Ce chapitre avait grandement contribué à la synergie dans le clan américain, d’autant plus que le plus âgé de l’équipe s’est montré coriace et combatif durant toute la compétition.
Rien de nouveau
L’étiquette d’Aquaman lui colle encore à la peau. Car 17 ans plus tard, lorsqu’il se promène près de lacs ou bien qu’il y exécute un coup audacieux, les spectateurs n’hésitent pas à le taquiner en lui lançant des avertissements. Quant à ses pairs, ils sont passés à autre chose.
«Au fil des 17 ans, j’ai entendu toutes les blagues. Il n’y a plus rien de nouveau. Ils ont fait le tour, lance-t-il de bon cœur. Mais ceux qui m’agacent encore, je leur demande aussitôt ce que j’ai réalisé par la suite. Souvent, ils ne s’en souviennent plus.
«Je suis fier de ces trois birdies pour égaler le match à la fin. C’était hyper important et à mes yeux, ça reste énorme.»
8 victoires de la PGA, 1 renommée

Une simple recherche sur Google ou YouTube permet de constater que Woody Austin a trouvé sa célébrité dans le monde du golf professionnel dans ses péripéties à Montréal. Ce plongeon dans l’étang entre les 14e et 15e trous devance ses huit titres sur le circuit de la PGA et ses succès sur les allées à ses quelque 775 départs.

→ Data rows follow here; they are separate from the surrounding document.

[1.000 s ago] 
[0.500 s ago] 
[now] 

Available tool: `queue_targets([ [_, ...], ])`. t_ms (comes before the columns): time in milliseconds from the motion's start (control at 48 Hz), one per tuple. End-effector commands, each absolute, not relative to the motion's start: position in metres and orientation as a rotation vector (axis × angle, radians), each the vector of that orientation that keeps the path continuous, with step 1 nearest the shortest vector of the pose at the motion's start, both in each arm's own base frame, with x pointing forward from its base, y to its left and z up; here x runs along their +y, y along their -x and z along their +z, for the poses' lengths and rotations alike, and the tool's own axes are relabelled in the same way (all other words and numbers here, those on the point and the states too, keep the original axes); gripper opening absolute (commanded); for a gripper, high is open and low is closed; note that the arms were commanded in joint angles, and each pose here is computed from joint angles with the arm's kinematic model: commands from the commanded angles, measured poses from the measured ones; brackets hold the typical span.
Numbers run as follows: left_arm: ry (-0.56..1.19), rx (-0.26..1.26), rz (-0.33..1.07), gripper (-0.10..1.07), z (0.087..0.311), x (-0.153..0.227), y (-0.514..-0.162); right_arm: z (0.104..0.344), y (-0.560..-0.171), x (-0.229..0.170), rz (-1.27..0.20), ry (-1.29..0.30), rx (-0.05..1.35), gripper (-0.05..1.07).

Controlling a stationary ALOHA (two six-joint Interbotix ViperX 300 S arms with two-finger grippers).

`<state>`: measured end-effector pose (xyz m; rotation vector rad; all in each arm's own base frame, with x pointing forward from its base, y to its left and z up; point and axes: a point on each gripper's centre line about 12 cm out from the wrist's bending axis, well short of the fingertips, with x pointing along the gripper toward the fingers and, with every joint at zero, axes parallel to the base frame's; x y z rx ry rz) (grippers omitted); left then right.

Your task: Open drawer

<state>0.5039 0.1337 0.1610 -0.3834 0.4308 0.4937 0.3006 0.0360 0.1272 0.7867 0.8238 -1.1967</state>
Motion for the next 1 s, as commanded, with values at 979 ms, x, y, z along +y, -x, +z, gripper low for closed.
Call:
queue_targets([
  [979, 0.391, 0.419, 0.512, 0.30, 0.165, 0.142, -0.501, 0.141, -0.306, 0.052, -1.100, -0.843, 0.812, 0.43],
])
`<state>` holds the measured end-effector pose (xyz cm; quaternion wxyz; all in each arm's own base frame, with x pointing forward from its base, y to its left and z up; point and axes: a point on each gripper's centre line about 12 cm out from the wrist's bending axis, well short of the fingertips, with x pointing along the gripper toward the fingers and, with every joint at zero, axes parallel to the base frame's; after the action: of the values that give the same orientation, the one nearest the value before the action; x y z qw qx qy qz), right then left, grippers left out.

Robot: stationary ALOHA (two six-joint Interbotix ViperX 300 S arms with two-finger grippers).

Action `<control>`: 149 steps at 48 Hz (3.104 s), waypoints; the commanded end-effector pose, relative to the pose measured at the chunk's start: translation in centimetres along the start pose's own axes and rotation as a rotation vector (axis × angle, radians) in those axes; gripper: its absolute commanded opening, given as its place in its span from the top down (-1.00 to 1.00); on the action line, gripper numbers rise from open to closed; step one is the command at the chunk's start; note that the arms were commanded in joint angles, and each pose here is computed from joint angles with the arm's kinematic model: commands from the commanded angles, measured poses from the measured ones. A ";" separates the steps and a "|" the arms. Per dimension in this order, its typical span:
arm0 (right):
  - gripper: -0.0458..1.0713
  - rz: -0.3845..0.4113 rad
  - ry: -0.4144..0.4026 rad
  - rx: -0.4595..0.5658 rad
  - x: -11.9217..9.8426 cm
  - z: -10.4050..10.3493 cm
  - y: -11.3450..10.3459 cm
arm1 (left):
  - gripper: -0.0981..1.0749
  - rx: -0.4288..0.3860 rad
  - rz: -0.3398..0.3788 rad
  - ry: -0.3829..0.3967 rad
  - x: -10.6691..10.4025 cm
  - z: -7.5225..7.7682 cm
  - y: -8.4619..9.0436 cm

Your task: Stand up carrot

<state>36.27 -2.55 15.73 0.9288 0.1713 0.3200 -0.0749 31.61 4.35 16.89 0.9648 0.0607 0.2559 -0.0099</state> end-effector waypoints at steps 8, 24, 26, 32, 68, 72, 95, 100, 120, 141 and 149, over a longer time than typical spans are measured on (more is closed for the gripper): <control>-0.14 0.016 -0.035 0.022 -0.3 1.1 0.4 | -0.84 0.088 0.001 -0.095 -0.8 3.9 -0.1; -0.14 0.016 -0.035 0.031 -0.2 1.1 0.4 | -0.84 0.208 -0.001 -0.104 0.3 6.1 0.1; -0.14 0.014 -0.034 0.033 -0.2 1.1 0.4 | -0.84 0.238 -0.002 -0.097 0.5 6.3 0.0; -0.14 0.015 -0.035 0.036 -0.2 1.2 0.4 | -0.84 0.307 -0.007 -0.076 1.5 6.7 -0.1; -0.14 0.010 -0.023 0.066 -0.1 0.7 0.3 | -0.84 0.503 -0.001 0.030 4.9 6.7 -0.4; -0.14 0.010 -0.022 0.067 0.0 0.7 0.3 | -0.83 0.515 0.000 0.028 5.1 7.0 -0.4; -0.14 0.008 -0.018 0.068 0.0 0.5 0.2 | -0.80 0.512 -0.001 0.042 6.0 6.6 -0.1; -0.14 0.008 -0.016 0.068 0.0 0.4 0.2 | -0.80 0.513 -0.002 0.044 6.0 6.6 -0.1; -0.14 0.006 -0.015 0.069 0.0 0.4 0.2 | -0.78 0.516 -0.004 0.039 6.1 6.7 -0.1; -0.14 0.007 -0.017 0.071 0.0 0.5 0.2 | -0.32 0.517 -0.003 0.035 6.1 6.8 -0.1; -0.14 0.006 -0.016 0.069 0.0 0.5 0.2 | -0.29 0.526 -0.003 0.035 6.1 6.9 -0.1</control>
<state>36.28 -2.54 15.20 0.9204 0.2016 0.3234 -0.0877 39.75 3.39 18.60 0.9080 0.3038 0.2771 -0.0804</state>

«Cette réalité ne me dérange pas du tout. J’ai gagné quatre fois sur le circuit de la PGA et quatre autres sur le Champions Tour, mais j’estime que ces huit victoires ne sont pas assez grosses dans la balance pour en faire oublier ce moment cocasse à Montréal, soutient celui qui avait contribué à empocher 2,5 points au tableau des États-Unis.
«C’est survenu dans un tournoi d’envergure diffusé à travers le monde, enchaîne Austin. C’est une scène énorme pour un moment embarrassant. C’est pourquoi, à mon avis, je suis reconnu pour mon plongeon plutôt que mes performances. Je n’en suis pas gêné ou amer du tout.»
Avec Tiger
Austin a remporté sa première victoire chez les pros en 1995, à l’Omnium Buick, alors qu’un certain Tiger Woods faisait déjà ses premiers pas dans le circuit. Il a d’ailleurs partagé la troisième ronde du Greater Milwaukee Open à la fin d’août 1996, exactement là où le jeune tigre a dit «allô» au monde.

Et en 2007, à quelques mois de la Coupe des Présidents, il s’est tiraillé avec lui pour le titre du Championnat de la PGA d’Amérique à Southern Hills, en Oklahoma. Une performance qui lui a par ailleurs permis de vraiment gagner sa place sur l’alignement américain dans l’épopée montréalaise.
Ayant finalement réussi à percer sur le circuit de la PGA à ses 31 ans, Austin a longtemps éprouvé des difficultés et surmonté de nombreux obstacles, dont les blessures. À force de persévérer, il a vécu l’un de ses rêves: vivre une compétition en équipe en représentant son pays.
Il a ensuite remporté le Championnat Sanderson Farms en 2013, à l’âge de 49 ans. Sur le Champions Tour, il a savouré trois conquêtes en 2016 et une autre en 2018.
Il aurait bien souhaité épauler Jim Furyk cette semaine, mais le capitaine n’a pas retenu ses services offerts à la blague.
À son avis, Aquaman aurait davantage été une distraction sur les lignes de côté au Royal Montréal.